What the task asks: Which lines of the data below contain "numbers"? Please show them all.

Provided material:

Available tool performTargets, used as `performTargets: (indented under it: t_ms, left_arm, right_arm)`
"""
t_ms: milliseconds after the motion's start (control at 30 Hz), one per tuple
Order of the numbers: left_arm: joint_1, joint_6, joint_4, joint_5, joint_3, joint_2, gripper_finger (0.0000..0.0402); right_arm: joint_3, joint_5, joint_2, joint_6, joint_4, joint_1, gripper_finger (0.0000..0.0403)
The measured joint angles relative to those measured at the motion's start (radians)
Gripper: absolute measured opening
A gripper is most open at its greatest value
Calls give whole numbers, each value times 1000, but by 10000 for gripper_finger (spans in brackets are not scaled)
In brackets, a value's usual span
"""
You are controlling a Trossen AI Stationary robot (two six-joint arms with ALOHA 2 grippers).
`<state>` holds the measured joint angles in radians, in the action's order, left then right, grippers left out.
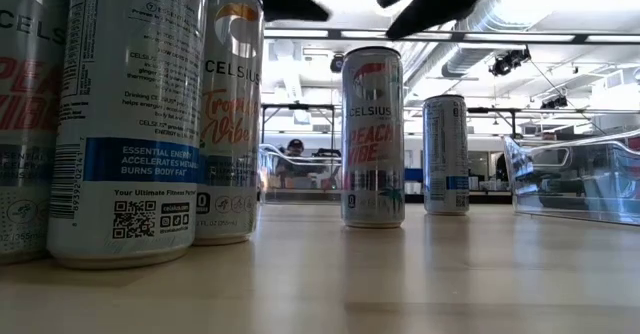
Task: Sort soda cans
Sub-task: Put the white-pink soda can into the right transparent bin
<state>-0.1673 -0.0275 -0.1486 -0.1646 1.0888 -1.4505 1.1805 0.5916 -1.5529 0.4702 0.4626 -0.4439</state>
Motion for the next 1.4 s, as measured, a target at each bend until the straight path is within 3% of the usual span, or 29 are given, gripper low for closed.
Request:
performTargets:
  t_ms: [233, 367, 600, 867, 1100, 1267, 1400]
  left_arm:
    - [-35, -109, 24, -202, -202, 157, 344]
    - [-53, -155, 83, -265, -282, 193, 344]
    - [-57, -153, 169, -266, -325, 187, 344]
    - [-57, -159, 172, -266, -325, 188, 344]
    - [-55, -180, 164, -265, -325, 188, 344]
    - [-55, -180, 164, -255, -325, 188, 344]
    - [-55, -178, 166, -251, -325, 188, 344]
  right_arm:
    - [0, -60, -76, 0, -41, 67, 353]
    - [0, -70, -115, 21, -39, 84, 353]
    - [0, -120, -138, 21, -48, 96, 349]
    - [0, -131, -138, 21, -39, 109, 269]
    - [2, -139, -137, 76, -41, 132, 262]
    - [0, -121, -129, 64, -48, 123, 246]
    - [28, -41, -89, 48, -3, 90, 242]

Result of this task:
Order of the numbers: left_arm: joint_1, joint_6, joint_4, joint_5, joint_3, joint_2, gripper_finger (0.0000..0.0402); right_arm: joint_3, joint_5, joint_2, joint_6, joint_4, joint_1, gripper_finger (0.0000..0.0403)
Calls give whole numbers, each value times 1000, but by 10000 for gripper_finger (spans in brackets are not scaled)

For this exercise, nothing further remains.